Takengon- Wabah Covid-19 yang sedang melanda dunia tidak berefek pada pengurangan tindak pelanggaran syari’at. Meskipun memang, dalam kondisi pembatasan sosial, sidang perkara jinayat tetap dapat dilangsungkan dengan teleconference. Buktinya, untuk bulan Maret hingga April 2020, Mahkamah Syar’iyah Takengon (MS Takengon) telah menerima 7 perkara jinayat, 4 di antaranya telah diputus. Bahkan pada 20 April 2020, MS Takengon mendapat pelimpahan 3 perkara jinayat sekaligus dari Kejaksaan Negeri Aceh Tengah, 1 perkara zina dan 2 perkara ikhtilath.
Sampai bulan April 2020, 13 perkara jinayat telah diterima oleh MS Takengon. 10 di antaranya telah diselesaikan. Jumlah penerimaan perkara jinayat per April 2020 tersebut tercatat melonjak tinggi dibandingkan keseluruhan jumlah perkara jinayat yang telah ditangani pada tahun 2019, yang hanya 11 perkara saja. Belum lagi jika ditilik dari jenis jarimah dan korbannya. Dari 13 perkara yang telah diterima oleh MS Takengon per April 2020 tersebut, 4 merupakan perkara pelecehan seksual yang keseluruhan korbannya adalah anak, 4 lainnya adalah perkara zina yang keseluruhan korbannya juga anak, dan 2 perkara pemerkosaan yang korbannya juga anak. Total sudah 10 perkara yang korbannya anak pada tingkat umur bervariasi dari 4, 10 hingga 17 tahun. Sisanya, 2 perkara ikhtilath dan 1 perkara jarimah khamar.

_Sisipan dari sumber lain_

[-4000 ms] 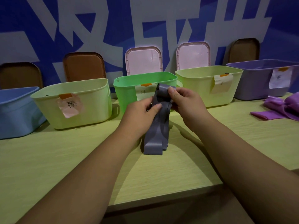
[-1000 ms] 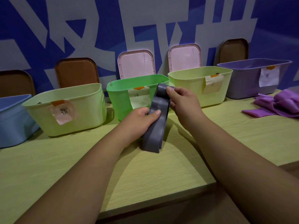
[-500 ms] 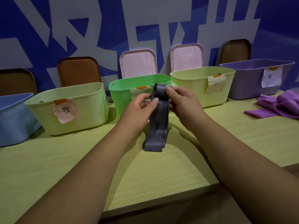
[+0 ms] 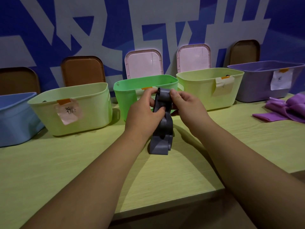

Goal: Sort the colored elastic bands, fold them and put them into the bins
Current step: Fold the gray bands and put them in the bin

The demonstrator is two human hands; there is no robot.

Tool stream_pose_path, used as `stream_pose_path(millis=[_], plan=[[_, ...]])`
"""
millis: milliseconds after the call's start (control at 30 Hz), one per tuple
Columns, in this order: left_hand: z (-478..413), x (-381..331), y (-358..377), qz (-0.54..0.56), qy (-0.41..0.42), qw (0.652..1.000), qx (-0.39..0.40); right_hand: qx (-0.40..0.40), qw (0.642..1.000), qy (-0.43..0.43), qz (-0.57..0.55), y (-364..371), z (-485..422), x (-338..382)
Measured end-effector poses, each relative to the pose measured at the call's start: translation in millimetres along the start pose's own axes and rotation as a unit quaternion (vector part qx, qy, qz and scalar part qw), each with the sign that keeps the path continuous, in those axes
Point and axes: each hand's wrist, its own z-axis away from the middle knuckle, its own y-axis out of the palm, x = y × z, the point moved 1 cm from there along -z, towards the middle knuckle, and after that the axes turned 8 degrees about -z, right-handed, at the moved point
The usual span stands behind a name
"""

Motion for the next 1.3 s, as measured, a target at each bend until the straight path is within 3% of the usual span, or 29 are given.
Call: stream_pose_path(millis=[200, 467, 733, 1000, 1300], plan=[[0.5, 5.7, 1.5, 0.063, -0.038, 0.997, 0.016, 0.015, 0.996, -0.006, 0.085, 2.5, 5.0, 1.9], [-0.9, 7.8, 0.7, 0.164, -0.074, 0.982, 0.06, 0.027, 0.997, -0.02, 0.073, 1.1, 3.3, -1.1], [-5.4, 11.1, -2.6, 0.259, -0.11, 0.954, 0.105, 0.029, 0.998, -0.041, 0.035, -1.2, 2.1, 2.7], [-8.0, 11.4, -10.4, 0.251, -0.11, 0.951, 0.142, 0.041, 0.998, -0.055, -0.005, -5.5, 4.6, 7.1], [-13.6, 19.5, -8.9, 0.303, -0.116, 0.937, 0.125, 0.09, 0.99, -0.021, -0.107, -6.0, 1.6, 3.6]])
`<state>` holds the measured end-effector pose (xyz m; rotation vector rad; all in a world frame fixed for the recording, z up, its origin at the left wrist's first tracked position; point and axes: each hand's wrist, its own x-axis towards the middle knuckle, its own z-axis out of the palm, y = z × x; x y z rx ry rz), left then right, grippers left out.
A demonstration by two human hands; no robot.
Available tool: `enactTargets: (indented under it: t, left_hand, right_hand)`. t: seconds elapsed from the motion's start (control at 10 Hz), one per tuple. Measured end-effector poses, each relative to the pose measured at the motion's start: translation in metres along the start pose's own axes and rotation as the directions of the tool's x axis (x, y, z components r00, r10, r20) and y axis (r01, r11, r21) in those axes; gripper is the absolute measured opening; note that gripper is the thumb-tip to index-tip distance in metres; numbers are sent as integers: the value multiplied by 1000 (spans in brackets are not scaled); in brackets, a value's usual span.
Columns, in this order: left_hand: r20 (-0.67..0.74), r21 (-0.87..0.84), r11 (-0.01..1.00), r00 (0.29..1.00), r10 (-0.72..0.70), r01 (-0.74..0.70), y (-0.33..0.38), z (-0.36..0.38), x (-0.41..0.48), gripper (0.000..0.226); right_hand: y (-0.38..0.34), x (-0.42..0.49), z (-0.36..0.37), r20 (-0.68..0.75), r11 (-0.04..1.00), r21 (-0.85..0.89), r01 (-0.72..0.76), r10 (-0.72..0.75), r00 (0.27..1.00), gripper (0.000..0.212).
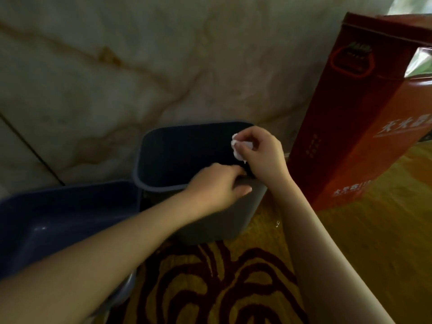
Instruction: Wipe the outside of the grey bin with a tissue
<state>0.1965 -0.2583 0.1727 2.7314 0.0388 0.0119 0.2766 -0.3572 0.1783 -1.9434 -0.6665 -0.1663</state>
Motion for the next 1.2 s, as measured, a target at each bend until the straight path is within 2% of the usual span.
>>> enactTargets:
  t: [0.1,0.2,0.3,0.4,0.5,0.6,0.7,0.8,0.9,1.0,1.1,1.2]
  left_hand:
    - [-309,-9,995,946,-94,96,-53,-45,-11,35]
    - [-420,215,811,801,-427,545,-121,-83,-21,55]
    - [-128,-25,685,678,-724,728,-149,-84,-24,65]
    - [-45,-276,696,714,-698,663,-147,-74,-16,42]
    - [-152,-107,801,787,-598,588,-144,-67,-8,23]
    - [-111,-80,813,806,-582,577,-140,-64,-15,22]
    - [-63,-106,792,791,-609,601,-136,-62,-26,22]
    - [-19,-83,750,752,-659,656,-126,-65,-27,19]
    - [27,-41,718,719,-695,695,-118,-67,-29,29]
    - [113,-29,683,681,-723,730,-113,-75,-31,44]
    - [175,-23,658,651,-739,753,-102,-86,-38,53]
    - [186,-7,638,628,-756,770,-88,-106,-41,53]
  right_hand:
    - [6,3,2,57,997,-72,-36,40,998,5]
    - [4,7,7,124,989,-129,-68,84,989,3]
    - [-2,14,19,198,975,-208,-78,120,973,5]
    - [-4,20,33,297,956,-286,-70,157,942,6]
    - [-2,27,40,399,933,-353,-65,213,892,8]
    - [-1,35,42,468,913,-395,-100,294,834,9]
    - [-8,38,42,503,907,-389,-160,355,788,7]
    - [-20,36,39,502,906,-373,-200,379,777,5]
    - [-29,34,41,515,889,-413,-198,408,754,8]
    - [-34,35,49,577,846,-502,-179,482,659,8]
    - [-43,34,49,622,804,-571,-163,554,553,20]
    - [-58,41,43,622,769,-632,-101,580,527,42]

Mencermati kondisi tersebut, Ketua MS Takengon, Drs. H. Zulkarnain Lubis, M.H., mengungkapkan keprihatinan yang mendalam. “Kita berada di daerah mayoritas muslim, tapi pelanggaran syari’at demikian tinggi. Saya khawatir ini menjadi dosa bersama semua tokoh di daerah ini jika tidak dicarikan solusi yang tepat,” tuturnya.

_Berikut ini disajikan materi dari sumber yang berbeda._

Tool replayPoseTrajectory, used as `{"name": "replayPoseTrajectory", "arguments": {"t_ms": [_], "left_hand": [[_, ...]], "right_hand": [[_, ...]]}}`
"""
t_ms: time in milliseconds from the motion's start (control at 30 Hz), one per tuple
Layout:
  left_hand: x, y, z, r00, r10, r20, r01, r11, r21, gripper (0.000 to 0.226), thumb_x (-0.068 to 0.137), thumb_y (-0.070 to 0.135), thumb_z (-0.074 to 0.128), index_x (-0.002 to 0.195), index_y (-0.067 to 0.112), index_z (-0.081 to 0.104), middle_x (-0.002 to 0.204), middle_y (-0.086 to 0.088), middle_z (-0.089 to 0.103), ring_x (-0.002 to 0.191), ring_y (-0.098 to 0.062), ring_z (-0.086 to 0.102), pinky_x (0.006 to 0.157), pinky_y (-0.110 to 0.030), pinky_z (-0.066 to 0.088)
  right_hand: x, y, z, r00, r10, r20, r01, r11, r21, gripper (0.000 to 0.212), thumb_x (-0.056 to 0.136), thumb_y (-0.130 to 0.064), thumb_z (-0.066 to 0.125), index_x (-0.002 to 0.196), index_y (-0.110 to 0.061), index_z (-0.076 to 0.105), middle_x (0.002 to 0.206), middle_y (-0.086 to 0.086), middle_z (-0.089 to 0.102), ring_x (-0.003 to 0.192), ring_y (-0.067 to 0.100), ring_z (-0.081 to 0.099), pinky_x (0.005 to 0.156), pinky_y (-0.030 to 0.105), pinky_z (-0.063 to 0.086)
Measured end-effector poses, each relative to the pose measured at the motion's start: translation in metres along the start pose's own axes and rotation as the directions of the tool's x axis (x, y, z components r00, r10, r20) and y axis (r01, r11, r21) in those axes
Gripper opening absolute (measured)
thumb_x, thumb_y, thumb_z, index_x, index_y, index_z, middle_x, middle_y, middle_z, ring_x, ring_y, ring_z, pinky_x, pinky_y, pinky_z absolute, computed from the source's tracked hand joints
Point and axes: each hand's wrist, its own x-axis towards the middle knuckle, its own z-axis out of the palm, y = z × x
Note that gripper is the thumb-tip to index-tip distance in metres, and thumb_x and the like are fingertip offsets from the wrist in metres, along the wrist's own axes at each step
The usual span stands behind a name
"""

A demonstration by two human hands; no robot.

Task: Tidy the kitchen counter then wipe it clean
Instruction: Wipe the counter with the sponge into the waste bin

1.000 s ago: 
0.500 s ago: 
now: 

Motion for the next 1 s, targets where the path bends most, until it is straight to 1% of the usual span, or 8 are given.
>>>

Lebih jauh, Zulkarnain menceritakan bahwa di dalam persidangan perkara pelanggaran jarimah berupa kejahatan seksual yang korbannya anak tersebut, selalu ditemukan fakta kejadian saat tidak ada orang di rumah. Orangtua bekerja ke kebun, anak sendirian, sehingga rentan sekali menjadi korban kejahatan seksual dari orang-orang di sekitarnya.
“Saya rasa peningkatan kasus kejahatan seksual ini sangat erat kaitannya dengan lemahnya kontrol sosial masyarakat, terkait juga dengan kurangnya sosialisasi ke masyarakat tentang nilai-nilai syari’at Islam secara menyeluruh dan pendampingan serta penjagaan yang utuh terhadap anggota keluarga, khususnya anak,” imbuhnya.

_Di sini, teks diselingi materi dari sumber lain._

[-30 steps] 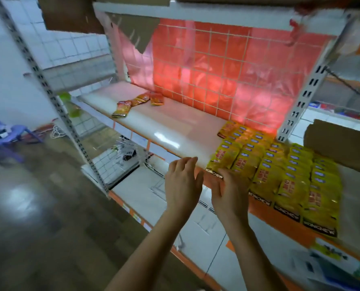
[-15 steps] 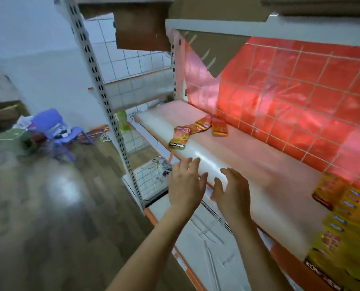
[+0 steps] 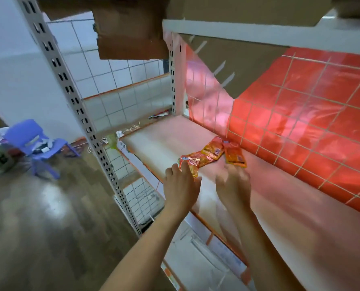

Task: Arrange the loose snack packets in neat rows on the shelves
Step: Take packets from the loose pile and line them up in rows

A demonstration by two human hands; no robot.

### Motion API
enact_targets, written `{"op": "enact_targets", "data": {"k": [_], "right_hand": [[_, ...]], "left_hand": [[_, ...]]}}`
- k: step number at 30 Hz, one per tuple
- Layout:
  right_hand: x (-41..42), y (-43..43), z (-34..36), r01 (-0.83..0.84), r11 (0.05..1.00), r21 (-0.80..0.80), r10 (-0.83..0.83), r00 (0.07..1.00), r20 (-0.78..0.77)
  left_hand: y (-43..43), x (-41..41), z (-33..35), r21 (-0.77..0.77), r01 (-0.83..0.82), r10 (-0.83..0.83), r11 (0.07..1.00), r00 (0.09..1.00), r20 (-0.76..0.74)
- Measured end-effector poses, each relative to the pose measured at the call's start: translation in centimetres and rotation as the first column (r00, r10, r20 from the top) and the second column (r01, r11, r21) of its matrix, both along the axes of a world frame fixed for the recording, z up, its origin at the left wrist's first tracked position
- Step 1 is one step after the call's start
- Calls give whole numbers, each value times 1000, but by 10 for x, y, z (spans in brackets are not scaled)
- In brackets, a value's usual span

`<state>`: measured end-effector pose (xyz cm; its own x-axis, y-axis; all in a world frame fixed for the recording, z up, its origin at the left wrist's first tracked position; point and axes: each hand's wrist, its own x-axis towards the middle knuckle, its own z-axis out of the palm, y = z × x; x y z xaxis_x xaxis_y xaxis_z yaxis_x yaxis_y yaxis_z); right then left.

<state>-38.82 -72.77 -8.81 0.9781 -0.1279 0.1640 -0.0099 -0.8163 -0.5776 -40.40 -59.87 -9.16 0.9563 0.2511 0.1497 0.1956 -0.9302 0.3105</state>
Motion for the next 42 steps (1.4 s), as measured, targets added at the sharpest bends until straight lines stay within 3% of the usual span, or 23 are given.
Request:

Ketua MS Takengon ini menambahkan, lemahnya kontrol sosial masyarakat dan kurangnya penjagaan utuh terhadap anggota keluarga terbaca tidak hanya pada kasus jinayat yang korbannya anak saja, tetapi juga dari tingginya kasus permohonan dispensasi kawin, izin kawin bagi anak di bawah umur, yang telah diajukan ke MS Takengon. Per April 2020, MS Takengon sudah menangani 42 kasus dispensasi kawin. “Begitu juga, dalam persidangan sering kita ketahui sudah pernah berhubungan. Malah ada yang sudah mengandung. Jadi keprihatinan ini bukan saya saja yang merasakan, tetapi juga rekan-rekan hakim yang menangi perkara-perkara tersebut, khususnya hakim anak. Betapa sulit saya mengungkapkan keadaan masyarakat seperti ini. Harus benar-benar dirumuskan solusi yang tepat,” tandasnya.